Ask HN: Need help creating a database from five sets of CSVs

I have 5 sets of CSVs (multiple CSVs in each set but the columns within the same set are the same). Only 2 of the sets have more than 2-3 columns required - the rest can be dropped.

There are relationships between them. This is an export from a previous CRM. 3 of the sets are too big to open in Excel so I couldn't do a lookup to create the proper values and clean up the data this way.

There are few columns that I'd like to morph into just one column based on an if statement (if legacy user created_by exist make that created_by if it doesn't exist use created_by user). Same with created time.
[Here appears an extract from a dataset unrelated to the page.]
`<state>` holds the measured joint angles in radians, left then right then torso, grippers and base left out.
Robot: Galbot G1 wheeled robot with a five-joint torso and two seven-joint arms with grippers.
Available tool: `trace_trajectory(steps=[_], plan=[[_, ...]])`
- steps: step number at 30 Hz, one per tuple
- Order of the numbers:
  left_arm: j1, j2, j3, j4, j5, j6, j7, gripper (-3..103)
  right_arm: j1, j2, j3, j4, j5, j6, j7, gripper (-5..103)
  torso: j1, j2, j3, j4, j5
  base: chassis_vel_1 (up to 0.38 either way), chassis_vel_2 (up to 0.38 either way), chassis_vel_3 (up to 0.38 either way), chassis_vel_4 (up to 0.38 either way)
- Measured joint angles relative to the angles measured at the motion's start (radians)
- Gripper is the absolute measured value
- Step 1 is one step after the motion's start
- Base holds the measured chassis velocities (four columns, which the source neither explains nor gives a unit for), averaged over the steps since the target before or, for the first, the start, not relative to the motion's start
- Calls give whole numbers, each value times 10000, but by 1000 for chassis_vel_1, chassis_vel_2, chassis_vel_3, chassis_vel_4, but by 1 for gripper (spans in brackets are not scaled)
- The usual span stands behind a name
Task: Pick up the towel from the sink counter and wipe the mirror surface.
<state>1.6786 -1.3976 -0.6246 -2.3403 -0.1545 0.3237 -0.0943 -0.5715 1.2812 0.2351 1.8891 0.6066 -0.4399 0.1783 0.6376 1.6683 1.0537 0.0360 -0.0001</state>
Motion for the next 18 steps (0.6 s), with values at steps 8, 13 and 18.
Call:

I've messed around using bash, python, and postgres but it's been a hassle. When I pull new data I have to end up deleting and purging all the info and redoing a bunch of segmented scripts. (I spun up a rails app that I connected to my new db and displayed the data and could do basic search/pagination) -- but here is the thing. I realized I'm waisting my time on building that out. That was pulling in all the data and it's got so much excess junk and the ID structure is terrible. I want to keep the associations but use new primary key based on another column. I rather just start with a really reasonable and simple database that has the data properly setup so I can plug it into anything (or do simple sql queries/exports!)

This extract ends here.